METHODS: A retrospective chart review was performed on six patients who underwent HCT to Cor a 1, 8, 9, and 14. None of the patients ate products containing hazelnut (PCH) at the time of HCT due to prior positive allergy testing with hIgE testing (one patient had positive SPT). Four of the patients reported tolerating PCH prior to allergy testing, one had no exposures, and one developed throat itching upon ingestion. The charts were reviewed for demographic data, birch specific IgE (bIgE), hIgE levels, SPT test results, hazelnut Cor a 1, 8, 9, and 14 levels, and trial of PCH.

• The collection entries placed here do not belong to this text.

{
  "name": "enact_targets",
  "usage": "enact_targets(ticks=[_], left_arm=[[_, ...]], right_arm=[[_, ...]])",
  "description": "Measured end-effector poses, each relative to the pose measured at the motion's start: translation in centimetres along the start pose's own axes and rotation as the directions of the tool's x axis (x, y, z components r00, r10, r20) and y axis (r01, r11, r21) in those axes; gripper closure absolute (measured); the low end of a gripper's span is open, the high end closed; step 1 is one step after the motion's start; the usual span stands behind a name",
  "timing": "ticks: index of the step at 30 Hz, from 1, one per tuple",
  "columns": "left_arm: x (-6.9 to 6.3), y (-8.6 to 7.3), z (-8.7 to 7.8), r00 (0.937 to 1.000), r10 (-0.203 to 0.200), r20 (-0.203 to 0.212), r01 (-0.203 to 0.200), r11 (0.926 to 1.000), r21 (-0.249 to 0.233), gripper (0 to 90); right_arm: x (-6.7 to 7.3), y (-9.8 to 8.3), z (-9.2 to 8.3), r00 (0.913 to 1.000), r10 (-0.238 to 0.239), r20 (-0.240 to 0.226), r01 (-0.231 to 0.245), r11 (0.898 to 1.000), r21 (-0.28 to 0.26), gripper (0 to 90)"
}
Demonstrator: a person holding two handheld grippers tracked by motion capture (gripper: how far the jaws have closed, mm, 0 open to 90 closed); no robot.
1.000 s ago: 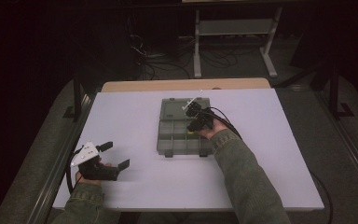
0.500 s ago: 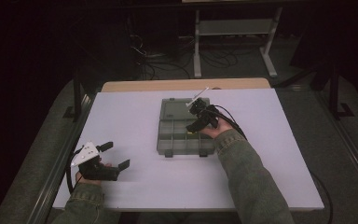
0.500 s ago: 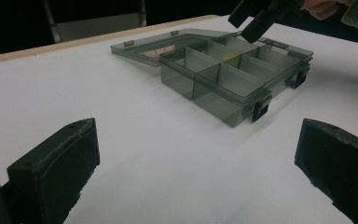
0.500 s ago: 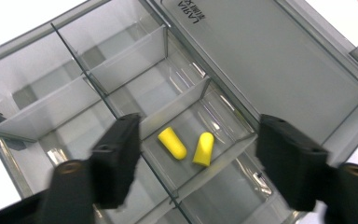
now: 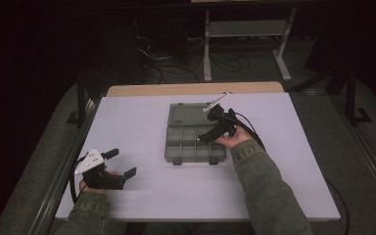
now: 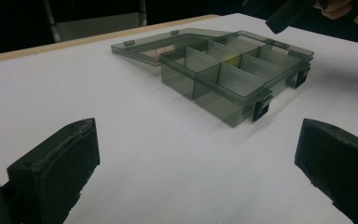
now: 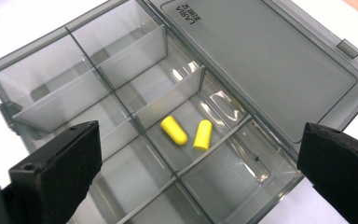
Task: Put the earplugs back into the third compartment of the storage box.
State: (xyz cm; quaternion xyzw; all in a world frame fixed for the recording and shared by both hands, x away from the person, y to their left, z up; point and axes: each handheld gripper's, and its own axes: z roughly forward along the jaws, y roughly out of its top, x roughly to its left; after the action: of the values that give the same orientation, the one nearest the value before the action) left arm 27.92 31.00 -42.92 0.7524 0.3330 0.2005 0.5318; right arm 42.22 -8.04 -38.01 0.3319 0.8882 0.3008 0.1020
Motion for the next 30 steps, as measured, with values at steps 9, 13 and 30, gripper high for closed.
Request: enact_targets(ticks=[9,13,30], left_arm=[[0.0,0.0,0.0,1.0000,-0.001,-0.001,0.001,1.0000,0.003,0.0],[0.1,0.0,-0.1,1.0000,-0.006,-0.005,0.006,1.0000,0.000,0.0],[0.1,0.0,0.0,1.0000,-0.006,-0.004,0.006,1.0000,0.003,0.0]], right_arm=[[0.1,-1.2,-1.3,0.9997,-0.001,-0.024,0.000,0.998,-0.055,0.0],[0.0,-1.8,-2.0,0.9997,-0.002,-0.024,0.000,0.996,-0.085,0.0],[-0.5,-5.6,-4.0,0.9989,0.039,-0.023,-0.042,0.988,-0.151,0.0]])
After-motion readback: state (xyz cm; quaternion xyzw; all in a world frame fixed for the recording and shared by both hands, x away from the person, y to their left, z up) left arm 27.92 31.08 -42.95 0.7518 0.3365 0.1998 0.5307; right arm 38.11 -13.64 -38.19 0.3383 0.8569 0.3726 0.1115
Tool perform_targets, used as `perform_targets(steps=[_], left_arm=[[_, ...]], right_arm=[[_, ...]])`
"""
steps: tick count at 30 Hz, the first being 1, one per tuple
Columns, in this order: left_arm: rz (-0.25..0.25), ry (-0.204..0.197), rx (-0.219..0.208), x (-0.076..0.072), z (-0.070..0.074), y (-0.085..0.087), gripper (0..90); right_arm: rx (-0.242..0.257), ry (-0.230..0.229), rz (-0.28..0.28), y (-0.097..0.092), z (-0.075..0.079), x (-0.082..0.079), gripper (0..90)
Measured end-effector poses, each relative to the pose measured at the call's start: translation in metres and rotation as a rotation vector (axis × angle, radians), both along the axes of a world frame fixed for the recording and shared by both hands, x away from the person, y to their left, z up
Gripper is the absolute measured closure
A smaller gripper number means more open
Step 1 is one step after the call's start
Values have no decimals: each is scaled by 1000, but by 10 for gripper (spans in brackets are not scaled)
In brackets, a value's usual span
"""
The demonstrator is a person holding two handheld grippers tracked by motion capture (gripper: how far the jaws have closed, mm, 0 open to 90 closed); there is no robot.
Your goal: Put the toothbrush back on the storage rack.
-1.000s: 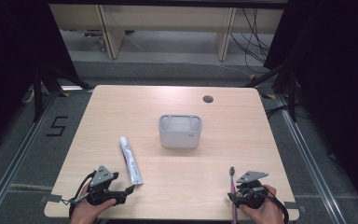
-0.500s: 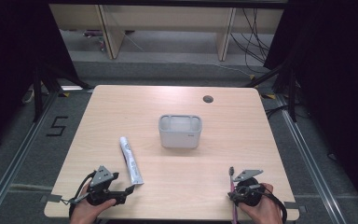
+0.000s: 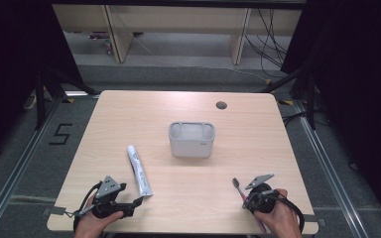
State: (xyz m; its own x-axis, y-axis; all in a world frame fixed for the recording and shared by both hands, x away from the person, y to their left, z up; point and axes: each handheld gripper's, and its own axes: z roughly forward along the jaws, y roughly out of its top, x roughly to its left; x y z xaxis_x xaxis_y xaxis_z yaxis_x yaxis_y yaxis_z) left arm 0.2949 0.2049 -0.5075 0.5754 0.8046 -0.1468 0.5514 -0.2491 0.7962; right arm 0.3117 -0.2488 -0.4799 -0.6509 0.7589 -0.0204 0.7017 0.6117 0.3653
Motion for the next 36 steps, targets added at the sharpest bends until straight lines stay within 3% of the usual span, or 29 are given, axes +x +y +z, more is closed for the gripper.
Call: perform_targets(steps=[1, 7, 22, 26, 29, 36], left_arm=[[0, 0, 0, 0, 0, 0, 182], [-3, -3, -11, 0, 0, 0, 185], [-8, -6, -10, 0, 0, -1, 185], [-8, -5, -8, 0, 0, 0, 185], [-4, -4, -13, 0, 0, -1, 185], [-6, -3, -14, 0, 0, -1, 186]], right_arm=[[5, 18, -6, 1, 1, 1, 753], [-32, 26, 42, 4, 2, 8, 783], [-122, 142, 115, 13, 6, 28, 795], [-151, 140, 131, 16, 7, 31, 796], [-157, 132, 154, 19, 6, 31, 796], [-148, 115, 151, 21, 9, 29, 797]])
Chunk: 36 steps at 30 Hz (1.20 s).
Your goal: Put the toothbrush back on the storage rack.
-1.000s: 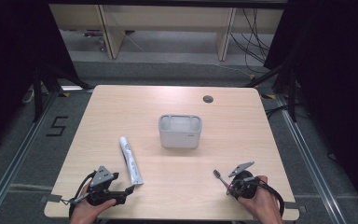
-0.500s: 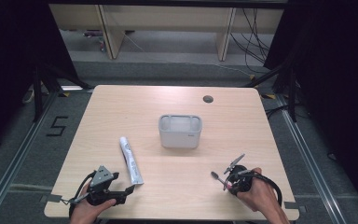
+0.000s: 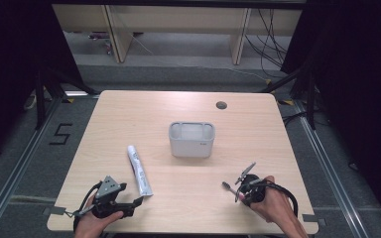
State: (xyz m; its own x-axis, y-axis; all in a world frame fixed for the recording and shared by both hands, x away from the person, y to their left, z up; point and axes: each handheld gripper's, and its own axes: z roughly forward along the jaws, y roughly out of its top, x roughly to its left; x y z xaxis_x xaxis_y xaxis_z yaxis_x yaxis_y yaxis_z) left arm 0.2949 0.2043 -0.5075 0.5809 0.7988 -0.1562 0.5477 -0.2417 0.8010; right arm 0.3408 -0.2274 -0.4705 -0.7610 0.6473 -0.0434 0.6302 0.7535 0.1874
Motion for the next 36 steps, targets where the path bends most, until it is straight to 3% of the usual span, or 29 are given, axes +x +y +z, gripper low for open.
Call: perform_targets(steps=[2, 9, 17, 19, 23, 24, 25, 31, 33, 34, 36], left_arm=[[2, 1, 0, 0, 0, 0, 186], [3, 0, -3, 0, 0, 0, 185], [0, 3, 5, 0, 0, 1, 186], [-3, 1, 8, 1, 0, 1, 185], [-3, 2, 9, 0, 0, 1, 185], [-7, 1, 14, 1, 1, 1, 185], [-4, 3, 12, 0, 1, 1, 185], [-3, 3, 10, 0, 1, 1, 185], [-4, 4, 12, 0, 1, 1, 185], [-3, 3, 14, 1, 1, 2, 185], [-7, 1, 15, 1, 1, 2, 185]], right_arm=[[-1, -9, 25, -1, 3, 1, 797], [41, -73, -2, -4, 27, 2, 797], [204, -177, -62, -15, 59, 13, 796], [242, -238, -56, -18, 63, 18, 796], [293, -265, -70, -20, 69, 25, 796], [307, -292, -70, -20, 68, 27, 796], [310, -290, -56, -21, 69, 30, 796], [401, -316, -137, -16, 74, 37, 796], [415, -336, -118, -15, 77, 40, 796], [430, -382, -94, -15, 76, 44, 796], [450, -363, -119, -13, 81, 46, 796]])
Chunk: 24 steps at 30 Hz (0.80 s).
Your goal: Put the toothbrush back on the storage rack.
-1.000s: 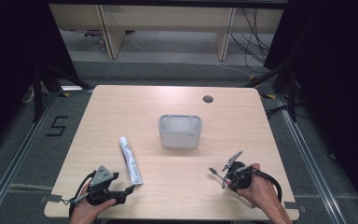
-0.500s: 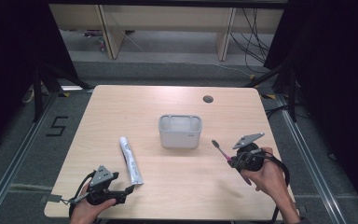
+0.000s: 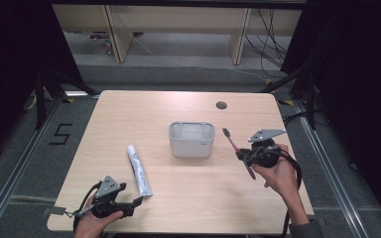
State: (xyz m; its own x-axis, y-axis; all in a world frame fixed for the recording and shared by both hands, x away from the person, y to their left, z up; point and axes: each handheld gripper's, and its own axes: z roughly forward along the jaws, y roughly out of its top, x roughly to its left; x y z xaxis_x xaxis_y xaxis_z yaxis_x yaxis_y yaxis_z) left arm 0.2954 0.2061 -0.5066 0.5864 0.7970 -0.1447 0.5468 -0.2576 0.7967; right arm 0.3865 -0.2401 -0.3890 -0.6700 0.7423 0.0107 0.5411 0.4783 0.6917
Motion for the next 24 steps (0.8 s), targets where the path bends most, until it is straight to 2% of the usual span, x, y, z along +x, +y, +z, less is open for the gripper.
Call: perform_targets(steps=[5, 8, 13, 14, 15, 17, 19, 20, 21, 24], left_arm=[[-1, 1, 0, 0, 0, 0, 185], [1, 3, -2, 0, 0, 0, 185], [2, 2, -2, -1, 0, 0, 185], [1, 2, 1, 0, 0, 0, 185], [0, 2, 0, 0, 0, 0, 185], [1, 4, -3, 0, 0, 0, 185], [-3, 1, 0, 0, 0, 0, 185], [-1, 1, -2, 0, 0, 0, 185], [-2, 3, -1, 0, 0, 0, 185], [2, 5, -1, -1, 0, 0, 185]], right_arm=[[57, -55, 3, 3, 7, 9, 796], [87, -57, -12, 6, 10, 13, 796], [123, -109, 2, 9, 13, 23, 796], [140, -104, -9, 11, 14, 23, 796], [141, -126, 4, 10, 15, 27, 796], [173, -133, -13, 15, 15, 30, 796], [178, -135, -9, 17, 17, 34, 796], [185, -170, -12, 19, 16, 37, 796], [192, -163, -11, 20, 18, 38, 796], [224, -199, -18, 25, 20, 44, 796]])
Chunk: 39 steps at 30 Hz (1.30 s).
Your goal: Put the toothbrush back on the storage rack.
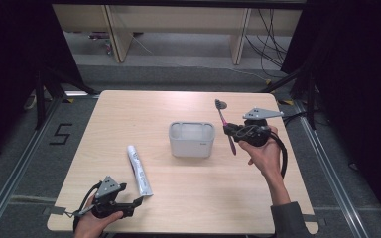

RESULTS: Average total IgE=411.11 (SD: 529.07; N: 6), hIgE=15.95 (SD=17.36; N=6), bIGE=9.57 (SD=45.06; N=6), Cor a 1=29.85 (SD=40.16; N=6), Cor a 8=0.1 (SD=1.52; N=6), Cor a 9=0.34 (SD=0.53; N=6), and Cor a 14=0.27 (SD=0.27; N=6). Five of six patients introduced PCH into their diet. Their average Cor a 1=35.80 (SD=41.84; N=5) and Cor a 9=0.12 (SD=0.06; N=5) versus the one patient who did not introduce PCH (Cor a 1=0.1 and Cor a 9=1.43).
CONCLUSIONS: This was a pilot study undertaken to investigate the utility of HCT. This study suggests that HCT can determine clinical reactivity in birch pollen allergic patients with positive hIgE.